_WORK INSTRUCTIONS:_ In the listing below, look for "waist" and copy every line that has it.

:::::

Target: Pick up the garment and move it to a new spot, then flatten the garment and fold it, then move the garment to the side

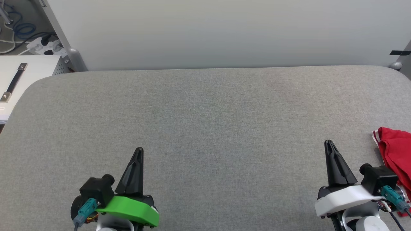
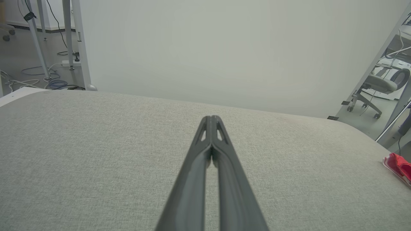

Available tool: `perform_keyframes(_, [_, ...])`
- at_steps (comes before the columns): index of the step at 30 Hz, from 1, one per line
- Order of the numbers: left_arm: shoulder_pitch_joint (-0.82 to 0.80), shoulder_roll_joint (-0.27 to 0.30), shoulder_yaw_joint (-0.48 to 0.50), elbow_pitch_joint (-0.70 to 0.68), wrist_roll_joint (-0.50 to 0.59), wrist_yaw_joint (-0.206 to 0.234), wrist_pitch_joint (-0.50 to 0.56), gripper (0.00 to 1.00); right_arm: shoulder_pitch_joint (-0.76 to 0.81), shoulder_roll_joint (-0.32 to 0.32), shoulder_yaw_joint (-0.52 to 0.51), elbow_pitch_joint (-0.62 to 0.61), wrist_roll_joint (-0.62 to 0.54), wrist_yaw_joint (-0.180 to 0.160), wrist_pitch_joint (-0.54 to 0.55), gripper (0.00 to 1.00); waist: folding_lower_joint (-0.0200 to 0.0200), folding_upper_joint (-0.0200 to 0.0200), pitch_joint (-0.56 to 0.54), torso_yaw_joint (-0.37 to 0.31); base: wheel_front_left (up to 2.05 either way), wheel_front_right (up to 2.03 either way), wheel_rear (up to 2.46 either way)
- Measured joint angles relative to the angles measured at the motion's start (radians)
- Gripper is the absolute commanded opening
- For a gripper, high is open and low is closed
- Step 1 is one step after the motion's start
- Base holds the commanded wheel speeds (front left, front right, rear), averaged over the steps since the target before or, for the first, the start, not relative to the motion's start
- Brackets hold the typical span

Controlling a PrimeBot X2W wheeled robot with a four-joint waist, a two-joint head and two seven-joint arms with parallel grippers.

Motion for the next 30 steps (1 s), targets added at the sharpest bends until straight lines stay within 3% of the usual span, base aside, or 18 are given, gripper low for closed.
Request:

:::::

_WRITTEN ANSWER:_
- Order of the numbers: left_arm: shoulder_pitch_joint (-0.82 to 0.80), shoulder_roll_joint (-0.27 to 0.30), shoulder_yaw_joint (-0.48 to 0.50), elbow_pitch_joint (-0.70 to 0.68), wrist_roll_joint (-0.50 to 0.59), wrist_yaw_joint (-0.206 to 0.234), wrist_pitch_joint (-0.50 to 0.56), gripper (0.00 to 1.00); right_arm: shoulder_pitch_joint (-0.76 to 0.81), shoulder_roll_joint (-0.32 to 0.32), shoulder_yaw_joint (-0.52 to 0.51), elbow_pitch_joint (-0.62 to 0.61), wrist_roll_joint (-0.62 to 0.54), wrist_yaw_joint (-0.180 to 0.160), wrist_pitch_joint (-0.54 to 0.55), gripper (0.00 to 1.00); waist: folding_lower_joint (-0.0200 to 0.0200), folding_upper_joint (-0.0200 to 0.0200), pitch_joint (-0.56 to 0.54), torso_yaw_joint (-0.37 to 0.31); base: wheel_front_left (up to 2.05 either way), wheel_front_right (up to 2.03 either way), wheel_rear (up to 2.46 either way)
Controlling a PrimeBot X2W wheeled robot with a four-joint waist, a two-joint head and two seven-joint arms with parallel grippers.

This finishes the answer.